I walked out of the courtroom and was outside my body.  Disconnected from the reality that I had just given up my children and the right to be their mother.  It was a blow below the knees and I was paralyzed wanting only to crawl in a hole and die.  I shook my lawyers hand and thanked him for allowing my children to be stolen from me, but not really.  It was me who told him that I was not going to fight against my children’s strong desire to live with their father.  He won at a game I wasn’t playing. I was more interested in the welfare of our children and not ripping them apart from the truth or the delusion that I am a horrible mother.  My kids hated me and wanted nothing to do with me because I divorced their father.  The past 12 months were spent defending myself as a human as I was repeatedly ripped apart at the seams.  I gave up child support because I thought it would diffuse the situation.  I changed lawyers as mine was truly cut throat and I just wanted to get on with my life.  Nothing helped.   The past year was hell going up against a Guardian Ad Litem who was assigned by the court to evaluate if I was a fit mother.  To what extreme does one execute revenge as to take away a child’s mother?  “I could not fight the powers that be” echoed in my brain over and over.  The words my father offered when I asked him why he never came to see us as children.

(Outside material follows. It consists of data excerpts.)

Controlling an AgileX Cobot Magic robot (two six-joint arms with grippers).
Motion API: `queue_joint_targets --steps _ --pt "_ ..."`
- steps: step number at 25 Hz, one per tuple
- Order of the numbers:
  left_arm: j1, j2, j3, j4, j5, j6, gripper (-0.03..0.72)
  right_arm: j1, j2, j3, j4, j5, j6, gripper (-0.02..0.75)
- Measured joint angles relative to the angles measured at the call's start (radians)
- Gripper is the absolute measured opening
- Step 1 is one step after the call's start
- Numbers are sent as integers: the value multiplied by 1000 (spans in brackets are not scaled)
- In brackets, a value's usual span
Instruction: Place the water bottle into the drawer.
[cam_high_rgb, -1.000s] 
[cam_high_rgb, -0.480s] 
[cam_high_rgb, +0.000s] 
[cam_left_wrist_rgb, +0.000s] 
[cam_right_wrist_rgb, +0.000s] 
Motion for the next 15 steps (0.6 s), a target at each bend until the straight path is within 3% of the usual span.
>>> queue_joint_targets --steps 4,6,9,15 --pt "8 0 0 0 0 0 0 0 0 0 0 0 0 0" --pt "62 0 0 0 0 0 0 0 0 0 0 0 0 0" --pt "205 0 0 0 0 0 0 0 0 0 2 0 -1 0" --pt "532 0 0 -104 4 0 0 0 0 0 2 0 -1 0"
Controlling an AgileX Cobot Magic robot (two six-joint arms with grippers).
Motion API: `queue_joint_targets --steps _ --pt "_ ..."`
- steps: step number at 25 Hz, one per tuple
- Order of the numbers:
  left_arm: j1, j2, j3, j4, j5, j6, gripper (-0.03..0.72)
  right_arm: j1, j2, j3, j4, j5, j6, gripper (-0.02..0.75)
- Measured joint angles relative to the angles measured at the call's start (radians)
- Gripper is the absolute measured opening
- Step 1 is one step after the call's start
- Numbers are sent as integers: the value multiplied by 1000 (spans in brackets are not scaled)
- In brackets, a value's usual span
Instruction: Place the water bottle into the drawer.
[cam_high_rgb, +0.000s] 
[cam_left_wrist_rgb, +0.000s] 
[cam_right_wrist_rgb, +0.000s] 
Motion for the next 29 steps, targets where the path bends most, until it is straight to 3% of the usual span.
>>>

Slowly I got into my truck and sat there for what seemed like hours but was only minutes.  Zombie was not even close to describing the mental shut down I experienced nor the pain shooting throughout my soul.  I should not have been behind the wheel and was not fit to drive.  I wanted to die.  I thought about slamming into an oncoming truck.  That moment I discovered pain like no other. All I ever wanted in life was to be a mother.  Seriously starting when I was 14 babysitting, as a mother’s helper full time over the summer, a full time nanny, a licensed day care provider twice – it never ended.  It was part of me and I conducted an ‘independent study’ on how to be a good mother.  I started with unwinding my own mother’s methods and learning how not to be like her.